:: DATA TO EXAMINE ::

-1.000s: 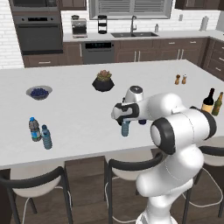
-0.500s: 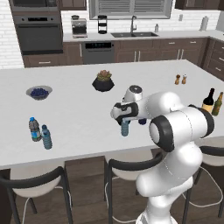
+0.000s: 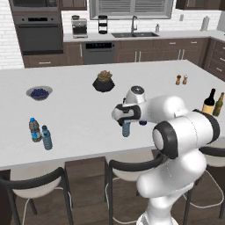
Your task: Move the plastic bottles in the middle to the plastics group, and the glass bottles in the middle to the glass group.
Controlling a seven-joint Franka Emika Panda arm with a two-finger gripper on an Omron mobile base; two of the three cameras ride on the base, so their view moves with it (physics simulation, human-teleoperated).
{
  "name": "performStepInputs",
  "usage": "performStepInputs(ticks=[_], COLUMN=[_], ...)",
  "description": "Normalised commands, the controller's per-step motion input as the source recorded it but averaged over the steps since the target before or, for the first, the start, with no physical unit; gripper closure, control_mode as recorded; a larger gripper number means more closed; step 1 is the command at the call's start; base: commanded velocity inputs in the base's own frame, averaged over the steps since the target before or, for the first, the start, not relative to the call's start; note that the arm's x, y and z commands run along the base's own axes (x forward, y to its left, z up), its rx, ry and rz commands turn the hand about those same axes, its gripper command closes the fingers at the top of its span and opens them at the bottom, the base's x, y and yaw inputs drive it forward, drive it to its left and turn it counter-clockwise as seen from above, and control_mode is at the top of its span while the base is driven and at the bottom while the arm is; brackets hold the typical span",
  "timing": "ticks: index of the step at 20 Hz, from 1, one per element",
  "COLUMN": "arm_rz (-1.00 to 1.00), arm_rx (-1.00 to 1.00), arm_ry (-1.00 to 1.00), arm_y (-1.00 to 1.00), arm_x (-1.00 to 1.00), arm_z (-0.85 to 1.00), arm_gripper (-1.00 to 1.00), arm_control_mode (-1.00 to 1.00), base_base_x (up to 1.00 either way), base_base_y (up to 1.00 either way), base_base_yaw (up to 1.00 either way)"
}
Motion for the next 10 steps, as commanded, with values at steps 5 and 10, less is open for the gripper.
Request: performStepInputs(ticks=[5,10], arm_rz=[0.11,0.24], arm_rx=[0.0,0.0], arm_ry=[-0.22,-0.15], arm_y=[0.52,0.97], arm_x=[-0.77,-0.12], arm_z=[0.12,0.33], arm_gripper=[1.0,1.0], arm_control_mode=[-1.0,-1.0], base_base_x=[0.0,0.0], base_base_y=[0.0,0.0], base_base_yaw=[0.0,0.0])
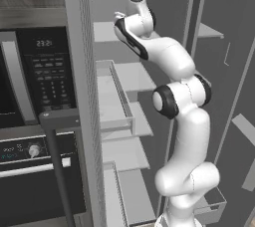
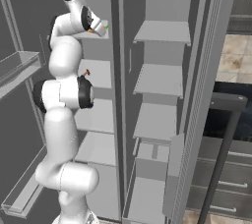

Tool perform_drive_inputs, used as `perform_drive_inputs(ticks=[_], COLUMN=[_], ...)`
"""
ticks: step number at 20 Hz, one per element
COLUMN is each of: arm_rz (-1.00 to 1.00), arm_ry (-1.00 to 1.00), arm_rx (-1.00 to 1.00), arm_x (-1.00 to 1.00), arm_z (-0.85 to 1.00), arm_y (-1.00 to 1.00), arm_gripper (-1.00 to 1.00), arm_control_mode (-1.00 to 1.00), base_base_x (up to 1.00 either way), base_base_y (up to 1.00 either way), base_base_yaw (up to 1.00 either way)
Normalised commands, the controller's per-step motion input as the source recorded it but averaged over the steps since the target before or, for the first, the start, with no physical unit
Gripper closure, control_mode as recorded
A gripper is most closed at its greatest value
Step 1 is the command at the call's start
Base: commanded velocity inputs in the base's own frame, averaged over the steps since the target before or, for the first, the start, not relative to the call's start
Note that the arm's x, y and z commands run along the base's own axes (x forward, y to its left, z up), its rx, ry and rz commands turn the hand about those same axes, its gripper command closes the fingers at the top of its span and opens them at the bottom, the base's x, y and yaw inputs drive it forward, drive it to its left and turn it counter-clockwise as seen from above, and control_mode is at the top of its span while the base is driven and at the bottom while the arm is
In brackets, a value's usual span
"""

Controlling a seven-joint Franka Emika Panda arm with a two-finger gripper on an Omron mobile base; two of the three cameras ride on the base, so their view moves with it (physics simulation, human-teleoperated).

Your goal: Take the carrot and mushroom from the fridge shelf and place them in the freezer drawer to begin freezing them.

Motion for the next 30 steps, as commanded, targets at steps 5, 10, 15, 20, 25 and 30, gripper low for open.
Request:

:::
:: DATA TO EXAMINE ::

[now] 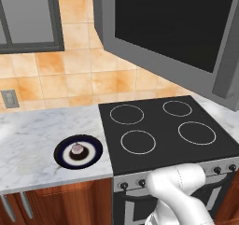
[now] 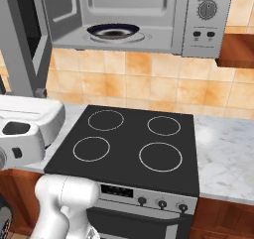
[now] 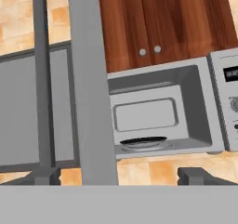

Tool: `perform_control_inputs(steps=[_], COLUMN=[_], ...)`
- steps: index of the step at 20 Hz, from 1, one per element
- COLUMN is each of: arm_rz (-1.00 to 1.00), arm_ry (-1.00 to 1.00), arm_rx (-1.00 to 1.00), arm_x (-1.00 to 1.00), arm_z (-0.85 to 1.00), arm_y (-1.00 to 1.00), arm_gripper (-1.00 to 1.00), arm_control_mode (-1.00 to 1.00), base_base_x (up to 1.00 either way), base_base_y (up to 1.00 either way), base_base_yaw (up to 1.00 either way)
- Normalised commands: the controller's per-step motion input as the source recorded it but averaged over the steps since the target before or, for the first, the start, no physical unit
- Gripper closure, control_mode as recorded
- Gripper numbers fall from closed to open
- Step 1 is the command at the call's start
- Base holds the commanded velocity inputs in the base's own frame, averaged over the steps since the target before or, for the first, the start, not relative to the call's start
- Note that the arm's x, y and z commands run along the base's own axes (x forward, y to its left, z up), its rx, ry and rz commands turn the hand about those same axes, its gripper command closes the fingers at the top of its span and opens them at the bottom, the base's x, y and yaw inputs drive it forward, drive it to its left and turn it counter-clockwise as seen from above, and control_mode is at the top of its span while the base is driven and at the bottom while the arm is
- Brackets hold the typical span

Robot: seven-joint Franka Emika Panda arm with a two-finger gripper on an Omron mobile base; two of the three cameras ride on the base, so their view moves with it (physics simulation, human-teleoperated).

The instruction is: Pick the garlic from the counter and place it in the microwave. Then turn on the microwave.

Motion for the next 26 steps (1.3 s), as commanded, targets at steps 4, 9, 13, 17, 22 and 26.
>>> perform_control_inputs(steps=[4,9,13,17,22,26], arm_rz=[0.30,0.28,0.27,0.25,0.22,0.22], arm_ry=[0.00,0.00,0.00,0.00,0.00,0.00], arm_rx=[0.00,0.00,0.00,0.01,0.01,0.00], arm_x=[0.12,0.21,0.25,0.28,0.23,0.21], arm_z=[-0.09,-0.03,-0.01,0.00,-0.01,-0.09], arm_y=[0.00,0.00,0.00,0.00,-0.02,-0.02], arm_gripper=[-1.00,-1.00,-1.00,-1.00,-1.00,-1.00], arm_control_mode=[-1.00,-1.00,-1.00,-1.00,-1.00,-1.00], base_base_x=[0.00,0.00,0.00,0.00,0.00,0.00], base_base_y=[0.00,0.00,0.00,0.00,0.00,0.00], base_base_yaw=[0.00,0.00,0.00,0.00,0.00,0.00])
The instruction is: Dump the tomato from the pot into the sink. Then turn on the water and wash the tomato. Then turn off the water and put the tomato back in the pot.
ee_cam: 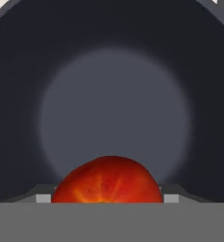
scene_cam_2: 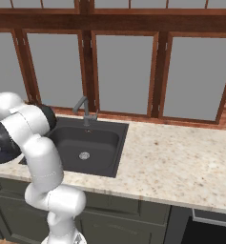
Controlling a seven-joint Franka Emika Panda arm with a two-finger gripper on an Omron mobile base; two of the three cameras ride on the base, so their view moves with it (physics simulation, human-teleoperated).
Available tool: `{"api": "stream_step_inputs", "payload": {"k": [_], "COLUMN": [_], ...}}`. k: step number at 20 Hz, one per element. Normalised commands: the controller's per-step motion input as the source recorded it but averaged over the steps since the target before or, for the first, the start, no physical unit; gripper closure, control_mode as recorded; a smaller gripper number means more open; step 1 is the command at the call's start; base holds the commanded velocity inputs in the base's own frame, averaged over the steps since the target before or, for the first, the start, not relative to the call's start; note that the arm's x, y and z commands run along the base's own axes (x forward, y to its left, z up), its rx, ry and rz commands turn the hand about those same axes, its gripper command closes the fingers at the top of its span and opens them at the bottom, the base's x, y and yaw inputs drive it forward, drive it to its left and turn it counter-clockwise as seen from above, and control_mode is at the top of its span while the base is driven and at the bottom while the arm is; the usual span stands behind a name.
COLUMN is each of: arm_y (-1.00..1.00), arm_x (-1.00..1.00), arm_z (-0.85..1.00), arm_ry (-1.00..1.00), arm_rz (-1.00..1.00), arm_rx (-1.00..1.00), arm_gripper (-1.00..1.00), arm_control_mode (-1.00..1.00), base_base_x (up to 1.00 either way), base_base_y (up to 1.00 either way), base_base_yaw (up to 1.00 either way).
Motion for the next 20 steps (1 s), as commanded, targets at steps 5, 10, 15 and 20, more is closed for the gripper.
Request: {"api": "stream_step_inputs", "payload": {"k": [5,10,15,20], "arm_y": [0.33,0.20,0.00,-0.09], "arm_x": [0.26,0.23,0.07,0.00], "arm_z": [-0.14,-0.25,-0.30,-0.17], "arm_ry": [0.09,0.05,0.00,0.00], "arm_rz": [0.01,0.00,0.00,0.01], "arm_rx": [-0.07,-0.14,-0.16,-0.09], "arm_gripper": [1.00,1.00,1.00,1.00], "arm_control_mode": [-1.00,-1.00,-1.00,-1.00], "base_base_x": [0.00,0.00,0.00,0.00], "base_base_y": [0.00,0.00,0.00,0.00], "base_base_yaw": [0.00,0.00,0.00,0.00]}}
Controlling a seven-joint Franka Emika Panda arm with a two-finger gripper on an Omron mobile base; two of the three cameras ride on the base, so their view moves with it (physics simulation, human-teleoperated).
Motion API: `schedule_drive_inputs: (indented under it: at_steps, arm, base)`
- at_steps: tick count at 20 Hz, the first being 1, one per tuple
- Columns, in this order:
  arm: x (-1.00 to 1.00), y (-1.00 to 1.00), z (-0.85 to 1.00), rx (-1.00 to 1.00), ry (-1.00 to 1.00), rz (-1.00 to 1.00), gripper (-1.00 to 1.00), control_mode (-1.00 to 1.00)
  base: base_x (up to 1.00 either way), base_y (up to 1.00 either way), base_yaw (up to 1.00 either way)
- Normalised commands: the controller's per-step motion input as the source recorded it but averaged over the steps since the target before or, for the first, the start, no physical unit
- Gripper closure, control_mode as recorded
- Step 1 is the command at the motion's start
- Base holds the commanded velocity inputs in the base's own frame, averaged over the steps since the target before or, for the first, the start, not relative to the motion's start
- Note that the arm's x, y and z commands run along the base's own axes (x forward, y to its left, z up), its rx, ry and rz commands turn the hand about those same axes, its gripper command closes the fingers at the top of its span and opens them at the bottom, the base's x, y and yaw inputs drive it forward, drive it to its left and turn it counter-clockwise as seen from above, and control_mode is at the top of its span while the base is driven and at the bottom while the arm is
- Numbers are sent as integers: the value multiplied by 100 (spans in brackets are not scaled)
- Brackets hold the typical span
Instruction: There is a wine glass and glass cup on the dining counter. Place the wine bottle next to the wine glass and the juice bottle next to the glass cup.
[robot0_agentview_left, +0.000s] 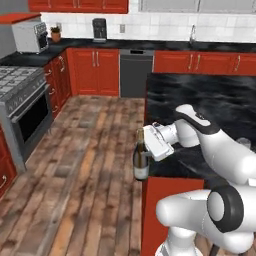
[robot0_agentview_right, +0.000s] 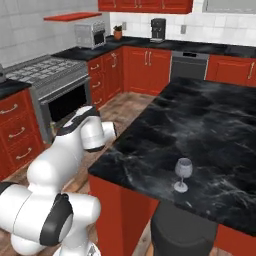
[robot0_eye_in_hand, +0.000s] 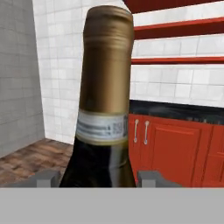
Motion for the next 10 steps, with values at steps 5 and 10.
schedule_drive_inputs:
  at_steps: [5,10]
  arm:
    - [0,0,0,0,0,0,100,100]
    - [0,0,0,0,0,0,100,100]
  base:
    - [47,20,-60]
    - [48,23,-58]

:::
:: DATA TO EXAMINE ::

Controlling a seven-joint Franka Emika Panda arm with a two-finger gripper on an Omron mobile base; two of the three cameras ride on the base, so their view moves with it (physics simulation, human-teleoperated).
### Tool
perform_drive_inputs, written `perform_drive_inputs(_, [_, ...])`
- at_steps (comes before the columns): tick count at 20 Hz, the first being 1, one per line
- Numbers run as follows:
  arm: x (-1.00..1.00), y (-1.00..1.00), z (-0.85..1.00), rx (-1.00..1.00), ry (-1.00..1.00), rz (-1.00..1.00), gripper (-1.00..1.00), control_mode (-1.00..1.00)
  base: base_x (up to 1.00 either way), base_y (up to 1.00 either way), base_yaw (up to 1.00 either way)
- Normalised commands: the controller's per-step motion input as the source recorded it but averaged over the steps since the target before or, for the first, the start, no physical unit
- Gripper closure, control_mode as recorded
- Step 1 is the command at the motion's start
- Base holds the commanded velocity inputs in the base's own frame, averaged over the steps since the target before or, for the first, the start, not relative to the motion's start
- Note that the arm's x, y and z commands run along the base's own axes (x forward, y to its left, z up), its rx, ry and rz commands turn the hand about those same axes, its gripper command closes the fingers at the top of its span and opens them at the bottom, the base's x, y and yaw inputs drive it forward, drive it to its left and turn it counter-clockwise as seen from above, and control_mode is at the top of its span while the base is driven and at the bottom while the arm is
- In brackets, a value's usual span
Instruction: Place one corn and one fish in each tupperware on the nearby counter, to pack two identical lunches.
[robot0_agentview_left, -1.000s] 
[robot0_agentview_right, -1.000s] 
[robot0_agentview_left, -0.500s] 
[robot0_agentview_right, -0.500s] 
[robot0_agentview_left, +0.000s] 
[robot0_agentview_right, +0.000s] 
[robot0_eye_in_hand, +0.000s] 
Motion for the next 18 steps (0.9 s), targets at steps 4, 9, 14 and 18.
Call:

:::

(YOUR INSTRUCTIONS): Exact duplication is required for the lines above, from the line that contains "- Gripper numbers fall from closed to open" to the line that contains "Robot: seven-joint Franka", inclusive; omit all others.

(SOLUTION TO THIS TASK):
- Gripper numbers fall from closed to open
- Step 1 is the command at the call's start
- Base holds the commanded velocity inputs in the base's own frame, averaged over the steps since the target before or, for the first, the start, not relative to the call's start
- Note that the arm's x, y and z commands run along the base's own axes (x forward, y to its left, z up), its rx, ry and rz commands turn the hand about those same axes, its gripper command closes the fingers at the top of its span and opens them at the bottom, the base's x, y and yaw inputs drive it forward, drive it to its left and turn it counter-clockwise as seen from above, and control_mode is at the top of its span while the base is driven and at the bottom while the arm is
- Brackets hold the typical span

Robot: seven-joint Franka Emika Panda arm with a two-finger gripper on an Omron mobile base; two of the three cameras ride on the base, so their view moves with it (physics simulation, human-teleoperated).

This exercise requires no further work.